For now, staffing firms report little direct impact. In an email to SIA, Tammi Heaton, co-CEO and COO at staffing firm PrideStaff, said higher prices did not appear to be impacting staffing at this time. Concerns over tariffs also seem to have died down, she said.  It’s too early to say whether oil prices will prove to be a non-issue, Heaton said.

Uncertainty

Even without immediate change, higher prices are creating more uneasiness for businesses and workers, Ryan Festerling, president and CEO of QPS Employment Group said in an interview with SIA.

It was already an uncertain market for manufacturers and the higher prices add to concerns, Festerling said.

For general labor and light industrial candidates, it’s already a bit of a tight market, he added.  It will cost candidates more to commute and they may start asking themselves whether it was worthwhile to take a job 30 miles away from their home for an extra $1 per hour. They could request assignments closer to their homes.

While these shifts have not come to pass, the uncertainty remains — and that can weigh on business and candidates.

“I feel like certainty whether it’s positive or negative is better than uncertainty,” Festerling said.

Energy

Energy staffing could also see a shift if higher prices persist.

“Through our Snelling offices across Texas, we’re seeing that higher oil prices haven’t yet translated into broad hiring,” Dave Gerstner, VP of operations at Snelling’s parent company HireQuest, said in an emailed statement to SIA.

“Most oil and gas companies are holding steady with their current teams, though in the past couple of weeks we’ve noticed a slight uptick in support roles such as inventory controllers, billing clerks and other administrative positions,” Gerstner said. “If oil prices remain elevated, we believe that a gradual increase in activity could lead to stronger growth for staffing. For now, companies are taking a measured approach, and we’re staying closely connected with clients across the market to understand where staffing demand may be heading next.”

Gig Economy

Higher fuel costs could also affect contingent workers and independent contractors such as rideshare drivers. DoorDash is one company that has measures in place. The company said in an email to SIA that its drivers have access to programs that can bring down the price they pay for gas. Marathon Arco Rewards members can earn 10 cents per gallon in rewards on fill-ups at participating stations through July 31, DoorDash said. A program at Shell locations can save drivers 10 cents per gallon on their first three fill-ups, and six cents per gallon for each fill-up thereafter.

Venezuela

There is a chance that changes in global oil supply could also reshape recruiting in some markets.

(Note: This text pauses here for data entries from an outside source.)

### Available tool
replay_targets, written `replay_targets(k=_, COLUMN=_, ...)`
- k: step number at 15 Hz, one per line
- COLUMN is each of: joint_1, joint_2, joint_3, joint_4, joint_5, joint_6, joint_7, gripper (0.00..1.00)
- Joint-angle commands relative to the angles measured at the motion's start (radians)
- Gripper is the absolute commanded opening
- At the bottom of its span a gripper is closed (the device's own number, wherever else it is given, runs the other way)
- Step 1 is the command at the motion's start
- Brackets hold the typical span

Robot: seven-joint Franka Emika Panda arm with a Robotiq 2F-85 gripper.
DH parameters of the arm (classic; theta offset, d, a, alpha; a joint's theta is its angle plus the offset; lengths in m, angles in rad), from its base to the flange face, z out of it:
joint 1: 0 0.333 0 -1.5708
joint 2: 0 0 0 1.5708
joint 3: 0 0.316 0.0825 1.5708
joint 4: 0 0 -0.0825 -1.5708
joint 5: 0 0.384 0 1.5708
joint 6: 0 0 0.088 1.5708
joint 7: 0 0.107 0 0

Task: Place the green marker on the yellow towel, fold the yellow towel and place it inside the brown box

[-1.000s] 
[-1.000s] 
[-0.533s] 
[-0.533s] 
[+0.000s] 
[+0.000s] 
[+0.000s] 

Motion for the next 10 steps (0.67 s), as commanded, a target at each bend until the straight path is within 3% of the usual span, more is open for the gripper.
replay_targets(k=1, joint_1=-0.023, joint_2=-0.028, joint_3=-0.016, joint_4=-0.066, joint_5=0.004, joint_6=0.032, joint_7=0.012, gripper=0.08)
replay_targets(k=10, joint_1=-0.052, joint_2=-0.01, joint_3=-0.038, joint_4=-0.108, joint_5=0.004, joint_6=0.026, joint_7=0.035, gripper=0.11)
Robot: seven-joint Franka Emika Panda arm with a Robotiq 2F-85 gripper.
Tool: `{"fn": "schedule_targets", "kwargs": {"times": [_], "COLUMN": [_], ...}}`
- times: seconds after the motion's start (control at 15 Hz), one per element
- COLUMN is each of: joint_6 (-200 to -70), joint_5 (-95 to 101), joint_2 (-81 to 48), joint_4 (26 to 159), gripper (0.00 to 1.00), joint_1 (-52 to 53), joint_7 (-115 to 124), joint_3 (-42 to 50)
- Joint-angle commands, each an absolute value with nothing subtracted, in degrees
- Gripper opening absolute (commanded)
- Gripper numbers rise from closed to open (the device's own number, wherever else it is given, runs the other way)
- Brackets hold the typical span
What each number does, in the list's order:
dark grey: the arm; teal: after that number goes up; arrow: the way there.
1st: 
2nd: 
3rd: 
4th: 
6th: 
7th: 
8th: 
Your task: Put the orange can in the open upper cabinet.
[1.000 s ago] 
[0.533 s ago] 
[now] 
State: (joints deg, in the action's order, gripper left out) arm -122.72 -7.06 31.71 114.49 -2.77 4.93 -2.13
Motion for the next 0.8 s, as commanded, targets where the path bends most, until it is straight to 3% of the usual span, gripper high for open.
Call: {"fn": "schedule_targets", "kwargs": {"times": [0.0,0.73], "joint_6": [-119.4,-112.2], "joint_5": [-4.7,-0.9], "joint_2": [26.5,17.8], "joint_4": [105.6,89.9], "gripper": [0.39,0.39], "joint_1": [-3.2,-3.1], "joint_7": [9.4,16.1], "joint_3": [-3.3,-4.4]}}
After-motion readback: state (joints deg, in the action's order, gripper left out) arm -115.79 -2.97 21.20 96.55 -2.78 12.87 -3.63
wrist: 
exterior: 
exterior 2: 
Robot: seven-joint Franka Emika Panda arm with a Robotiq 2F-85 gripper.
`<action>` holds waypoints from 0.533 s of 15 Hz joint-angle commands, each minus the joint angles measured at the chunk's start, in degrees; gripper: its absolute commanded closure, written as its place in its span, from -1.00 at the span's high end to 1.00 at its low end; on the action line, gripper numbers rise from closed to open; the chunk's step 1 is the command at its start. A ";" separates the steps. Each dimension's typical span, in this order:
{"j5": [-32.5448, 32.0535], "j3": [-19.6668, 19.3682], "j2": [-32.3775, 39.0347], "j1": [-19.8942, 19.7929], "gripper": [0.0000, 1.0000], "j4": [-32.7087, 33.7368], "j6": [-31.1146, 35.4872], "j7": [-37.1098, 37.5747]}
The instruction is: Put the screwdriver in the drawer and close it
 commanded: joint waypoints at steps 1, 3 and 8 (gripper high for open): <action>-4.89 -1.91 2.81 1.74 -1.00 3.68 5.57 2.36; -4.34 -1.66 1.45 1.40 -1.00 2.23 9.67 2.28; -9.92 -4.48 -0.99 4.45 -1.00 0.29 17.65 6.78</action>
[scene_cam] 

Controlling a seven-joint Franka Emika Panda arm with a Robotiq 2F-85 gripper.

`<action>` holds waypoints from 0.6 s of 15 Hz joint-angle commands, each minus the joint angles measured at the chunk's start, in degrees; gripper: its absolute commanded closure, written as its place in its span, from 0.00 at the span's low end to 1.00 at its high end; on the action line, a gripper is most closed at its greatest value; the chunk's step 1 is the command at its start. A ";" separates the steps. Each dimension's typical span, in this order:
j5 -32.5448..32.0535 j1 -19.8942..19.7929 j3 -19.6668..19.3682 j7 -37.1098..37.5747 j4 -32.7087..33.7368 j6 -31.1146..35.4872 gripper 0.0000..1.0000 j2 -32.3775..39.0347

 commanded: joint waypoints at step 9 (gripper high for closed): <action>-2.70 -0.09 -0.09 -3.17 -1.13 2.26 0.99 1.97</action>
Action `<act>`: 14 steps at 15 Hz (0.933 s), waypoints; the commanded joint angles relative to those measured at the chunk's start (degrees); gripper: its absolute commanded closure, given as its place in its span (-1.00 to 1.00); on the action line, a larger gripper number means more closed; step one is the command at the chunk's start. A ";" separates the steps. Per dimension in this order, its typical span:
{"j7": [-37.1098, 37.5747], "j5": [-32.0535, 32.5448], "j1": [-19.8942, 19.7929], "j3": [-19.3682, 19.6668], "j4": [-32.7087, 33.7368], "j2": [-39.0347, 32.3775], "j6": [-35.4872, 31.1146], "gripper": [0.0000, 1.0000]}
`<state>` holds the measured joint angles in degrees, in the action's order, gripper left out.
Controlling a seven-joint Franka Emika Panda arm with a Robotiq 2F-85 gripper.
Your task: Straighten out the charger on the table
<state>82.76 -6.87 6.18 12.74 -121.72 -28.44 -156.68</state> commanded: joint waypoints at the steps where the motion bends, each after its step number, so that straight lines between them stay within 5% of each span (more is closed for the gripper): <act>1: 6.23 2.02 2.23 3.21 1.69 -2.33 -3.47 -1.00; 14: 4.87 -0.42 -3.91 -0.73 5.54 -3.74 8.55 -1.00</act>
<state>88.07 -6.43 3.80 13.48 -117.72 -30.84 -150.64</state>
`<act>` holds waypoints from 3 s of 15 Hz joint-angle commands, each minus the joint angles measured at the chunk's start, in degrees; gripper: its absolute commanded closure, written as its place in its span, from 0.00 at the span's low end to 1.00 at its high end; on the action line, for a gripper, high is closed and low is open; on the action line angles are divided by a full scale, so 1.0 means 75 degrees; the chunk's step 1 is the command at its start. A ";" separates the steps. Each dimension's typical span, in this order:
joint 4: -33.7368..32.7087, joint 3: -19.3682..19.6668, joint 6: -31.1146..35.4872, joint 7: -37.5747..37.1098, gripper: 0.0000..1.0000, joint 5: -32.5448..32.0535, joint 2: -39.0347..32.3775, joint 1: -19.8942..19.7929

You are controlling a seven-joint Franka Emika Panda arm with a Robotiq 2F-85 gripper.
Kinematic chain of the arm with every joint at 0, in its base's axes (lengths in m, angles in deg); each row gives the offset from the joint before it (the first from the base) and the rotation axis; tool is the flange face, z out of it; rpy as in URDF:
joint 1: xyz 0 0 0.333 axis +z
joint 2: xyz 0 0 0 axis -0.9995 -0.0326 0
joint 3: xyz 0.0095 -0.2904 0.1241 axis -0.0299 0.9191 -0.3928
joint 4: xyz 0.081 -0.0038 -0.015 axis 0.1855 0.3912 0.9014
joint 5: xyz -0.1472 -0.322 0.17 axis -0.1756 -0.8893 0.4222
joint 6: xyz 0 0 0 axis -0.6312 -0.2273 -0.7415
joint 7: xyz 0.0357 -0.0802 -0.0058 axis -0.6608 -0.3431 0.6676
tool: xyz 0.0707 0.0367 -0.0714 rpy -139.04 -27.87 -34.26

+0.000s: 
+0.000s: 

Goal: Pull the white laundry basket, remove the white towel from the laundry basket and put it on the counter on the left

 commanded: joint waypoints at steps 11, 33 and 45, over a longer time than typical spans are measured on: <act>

With current challenges obtaining oil from the Middle East, supply chains may expand to such places as Venezuela. Bloomberg reported that former Venezuelan oil workers — who are now expats — are much sought after by some recruiters. They have expertise working with oil in the country, though getting them to return could be a hard sell after 20 years of repression and economic collapse forced them to leave.

SIA will continue to monitor the impact of higher oil prices on the industry.